▶ [About this exercise]: If a line of the material contains "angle", copy it.

START Recorded information

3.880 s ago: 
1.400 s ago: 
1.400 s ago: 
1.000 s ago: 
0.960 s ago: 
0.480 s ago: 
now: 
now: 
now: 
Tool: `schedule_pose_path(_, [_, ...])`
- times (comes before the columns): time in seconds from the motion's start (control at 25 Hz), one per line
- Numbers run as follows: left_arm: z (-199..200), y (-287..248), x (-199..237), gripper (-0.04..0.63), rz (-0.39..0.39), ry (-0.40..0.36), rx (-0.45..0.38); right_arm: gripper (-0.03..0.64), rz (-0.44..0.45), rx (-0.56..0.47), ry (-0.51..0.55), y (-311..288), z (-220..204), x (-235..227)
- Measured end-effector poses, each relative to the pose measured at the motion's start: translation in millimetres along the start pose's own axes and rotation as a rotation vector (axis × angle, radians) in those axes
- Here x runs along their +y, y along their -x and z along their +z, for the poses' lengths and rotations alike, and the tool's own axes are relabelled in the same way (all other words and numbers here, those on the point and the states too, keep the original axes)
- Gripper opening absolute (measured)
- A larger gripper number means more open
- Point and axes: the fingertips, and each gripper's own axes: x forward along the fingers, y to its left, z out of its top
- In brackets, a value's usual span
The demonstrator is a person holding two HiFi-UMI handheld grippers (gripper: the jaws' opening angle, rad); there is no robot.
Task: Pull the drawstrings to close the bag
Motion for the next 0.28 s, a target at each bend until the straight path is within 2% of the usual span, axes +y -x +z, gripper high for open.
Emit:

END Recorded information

▶ [Final answer]:
- Measured end-effector poses, each relative to the pose measured at the motion's start: translation in millimetres along the start pose's own axes and rotation as a rotation vector (axis × angle, radians) in those axes
The demonstrator is a person holding two HiFi-UMI handheld grippers (gripper: the jaws' opening angle, rad); there is no robot.

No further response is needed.